* [ASSIGNED TASK]:
Scan the material that follows. Copy every line containing the word "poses".

________________________________________

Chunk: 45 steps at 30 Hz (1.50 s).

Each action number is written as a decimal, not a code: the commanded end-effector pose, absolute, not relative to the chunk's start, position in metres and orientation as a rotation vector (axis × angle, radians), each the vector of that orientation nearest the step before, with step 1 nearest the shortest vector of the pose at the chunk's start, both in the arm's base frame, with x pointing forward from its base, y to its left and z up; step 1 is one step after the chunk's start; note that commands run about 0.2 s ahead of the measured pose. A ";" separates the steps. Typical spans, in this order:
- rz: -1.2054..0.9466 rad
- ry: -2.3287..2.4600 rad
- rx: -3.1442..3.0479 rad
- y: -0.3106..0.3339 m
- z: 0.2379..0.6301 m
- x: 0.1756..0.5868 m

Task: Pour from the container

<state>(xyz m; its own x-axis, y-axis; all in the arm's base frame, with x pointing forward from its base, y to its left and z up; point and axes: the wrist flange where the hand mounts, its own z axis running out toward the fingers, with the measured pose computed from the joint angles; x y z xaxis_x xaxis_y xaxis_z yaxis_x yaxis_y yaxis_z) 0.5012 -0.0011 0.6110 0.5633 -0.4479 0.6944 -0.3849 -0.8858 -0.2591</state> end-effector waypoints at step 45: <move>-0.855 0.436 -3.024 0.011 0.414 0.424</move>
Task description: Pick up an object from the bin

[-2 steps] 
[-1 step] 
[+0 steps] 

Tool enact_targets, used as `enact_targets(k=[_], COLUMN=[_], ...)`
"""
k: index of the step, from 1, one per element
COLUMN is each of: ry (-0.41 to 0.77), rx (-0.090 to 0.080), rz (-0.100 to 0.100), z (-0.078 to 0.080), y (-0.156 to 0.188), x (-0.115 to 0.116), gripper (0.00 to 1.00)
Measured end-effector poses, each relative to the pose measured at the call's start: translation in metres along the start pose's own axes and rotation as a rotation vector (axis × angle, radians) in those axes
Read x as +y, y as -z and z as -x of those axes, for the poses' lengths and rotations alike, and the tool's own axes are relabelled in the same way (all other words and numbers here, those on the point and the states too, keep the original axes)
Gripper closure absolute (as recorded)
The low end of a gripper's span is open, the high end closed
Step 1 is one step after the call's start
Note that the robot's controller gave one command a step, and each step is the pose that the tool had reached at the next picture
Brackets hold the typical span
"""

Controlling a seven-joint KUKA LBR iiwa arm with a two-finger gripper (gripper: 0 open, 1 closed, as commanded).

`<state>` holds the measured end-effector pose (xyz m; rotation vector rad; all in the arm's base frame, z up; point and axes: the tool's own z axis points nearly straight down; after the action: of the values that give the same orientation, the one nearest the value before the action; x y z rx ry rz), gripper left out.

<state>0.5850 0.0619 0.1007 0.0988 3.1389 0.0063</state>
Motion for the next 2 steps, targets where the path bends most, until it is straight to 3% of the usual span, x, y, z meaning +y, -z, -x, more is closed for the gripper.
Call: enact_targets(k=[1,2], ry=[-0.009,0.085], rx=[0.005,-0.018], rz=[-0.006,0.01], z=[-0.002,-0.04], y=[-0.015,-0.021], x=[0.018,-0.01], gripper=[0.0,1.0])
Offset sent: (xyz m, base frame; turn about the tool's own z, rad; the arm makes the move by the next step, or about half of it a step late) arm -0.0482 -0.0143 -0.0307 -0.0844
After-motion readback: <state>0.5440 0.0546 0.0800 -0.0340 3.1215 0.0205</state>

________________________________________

* [RESPONSE AREA]:
Measured end-effector poses, each relative to the pose measured at the call's start: translation in metres along the start pose's own axes and rotation as a rotation vector (axis × angle, radians) in those axes
Read x as +y, y as -z and z as -x of those axes, for the poses' lengths and rotations alike, and the tool's own axes are relabelled in the same way (all other words and numbers here, those on the point and the states too, keep the original axes)

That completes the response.